● Exercise prompt: Between the line containing "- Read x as" and the line containing "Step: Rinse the" lies a run of lines; give that run again exactly, with both of those lines, and nothing else from the entries below.

»»

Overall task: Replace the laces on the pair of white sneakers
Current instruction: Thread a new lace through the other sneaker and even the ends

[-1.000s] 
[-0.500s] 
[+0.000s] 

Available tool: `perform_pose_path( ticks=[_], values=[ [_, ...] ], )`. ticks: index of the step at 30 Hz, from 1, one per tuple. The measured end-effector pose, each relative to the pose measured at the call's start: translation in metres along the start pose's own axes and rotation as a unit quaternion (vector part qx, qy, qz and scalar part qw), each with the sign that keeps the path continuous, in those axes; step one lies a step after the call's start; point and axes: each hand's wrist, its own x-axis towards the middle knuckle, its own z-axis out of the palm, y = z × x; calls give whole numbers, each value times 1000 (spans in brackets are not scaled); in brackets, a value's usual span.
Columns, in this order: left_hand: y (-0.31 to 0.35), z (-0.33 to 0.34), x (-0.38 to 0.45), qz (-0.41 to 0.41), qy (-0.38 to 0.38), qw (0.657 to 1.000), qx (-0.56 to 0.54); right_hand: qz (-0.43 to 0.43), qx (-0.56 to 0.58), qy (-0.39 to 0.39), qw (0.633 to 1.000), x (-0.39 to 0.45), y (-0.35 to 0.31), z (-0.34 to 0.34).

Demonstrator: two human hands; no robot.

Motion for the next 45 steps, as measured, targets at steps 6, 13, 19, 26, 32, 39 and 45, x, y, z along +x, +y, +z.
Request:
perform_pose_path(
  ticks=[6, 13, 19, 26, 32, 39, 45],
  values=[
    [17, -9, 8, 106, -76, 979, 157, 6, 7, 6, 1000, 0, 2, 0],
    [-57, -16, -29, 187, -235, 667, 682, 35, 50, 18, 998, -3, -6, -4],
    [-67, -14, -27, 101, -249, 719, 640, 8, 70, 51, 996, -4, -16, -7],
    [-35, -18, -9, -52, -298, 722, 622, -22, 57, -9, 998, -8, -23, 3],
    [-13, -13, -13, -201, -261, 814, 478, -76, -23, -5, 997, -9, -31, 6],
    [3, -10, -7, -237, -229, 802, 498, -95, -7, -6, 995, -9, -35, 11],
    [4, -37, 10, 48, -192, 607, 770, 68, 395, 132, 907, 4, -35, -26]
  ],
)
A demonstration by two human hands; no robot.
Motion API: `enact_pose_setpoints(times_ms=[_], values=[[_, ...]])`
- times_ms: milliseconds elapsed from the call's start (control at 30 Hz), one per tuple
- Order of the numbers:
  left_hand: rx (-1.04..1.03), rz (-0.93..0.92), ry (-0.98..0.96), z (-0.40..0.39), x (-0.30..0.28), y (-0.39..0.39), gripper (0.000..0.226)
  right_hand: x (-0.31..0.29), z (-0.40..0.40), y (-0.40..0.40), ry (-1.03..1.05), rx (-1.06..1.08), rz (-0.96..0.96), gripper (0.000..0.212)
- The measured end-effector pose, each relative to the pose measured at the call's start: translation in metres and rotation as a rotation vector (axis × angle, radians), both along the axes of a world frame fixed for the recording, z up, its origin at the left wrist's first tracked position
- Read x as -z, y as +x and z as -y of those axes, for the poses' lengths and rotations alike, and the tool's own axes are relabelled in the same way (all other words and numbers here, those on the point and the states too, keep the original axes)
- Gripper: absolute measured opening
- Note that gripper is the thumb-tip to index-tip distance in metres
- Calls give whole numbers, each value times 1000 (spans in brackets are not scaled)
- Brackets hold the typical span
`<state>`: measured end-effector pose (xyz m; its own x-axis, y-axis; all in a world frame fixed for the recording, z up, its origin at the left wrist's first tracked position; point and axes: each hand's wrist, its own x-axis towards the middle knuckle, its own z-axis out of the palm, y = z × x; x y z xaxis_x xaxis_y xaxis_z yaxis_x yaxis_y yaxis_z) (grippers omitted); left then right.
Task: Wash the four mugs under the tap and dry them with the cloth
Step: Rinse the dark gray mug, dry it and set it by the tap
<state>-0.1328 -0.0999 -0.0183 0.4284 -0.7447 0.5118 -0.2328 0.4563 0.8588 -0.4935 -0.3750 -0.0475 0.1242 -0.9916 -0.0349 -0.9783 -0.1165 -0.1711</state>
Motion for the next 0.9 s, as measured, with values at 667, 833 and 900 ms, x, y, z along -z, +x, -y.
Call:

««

● Reply:
- Read x as -z, y as +x and z as -y of those axes, for the poses' lengths and rotations alike, and the tool's own axes are relabelled in the same way (all other words and numbers here, those on the point and the states too, keep the original axes)
- Gripper: absolute measured opening
- Note that gripper is the thumb-tip to index-tip distance in metres
- Calls give whole numbers, each value times 1000 (spans in brackets are not scaled)
- Brackets hold the typical span
`<state>`: measured end-effector pose (xyz m; its own x-axis, y-axis; all in a world frame fixed for the recording, z up, its origin at the left wrist's first tracked position; point and axes: each hand's wrist, its own x-axis towards the middle knuckle, its own z-axis out of the palm, y = z × x; x y z xaxis_x xaxis_y xaxis_z yaxis_x yaxis_y yaxis_z) (grippers omitted); left then right.
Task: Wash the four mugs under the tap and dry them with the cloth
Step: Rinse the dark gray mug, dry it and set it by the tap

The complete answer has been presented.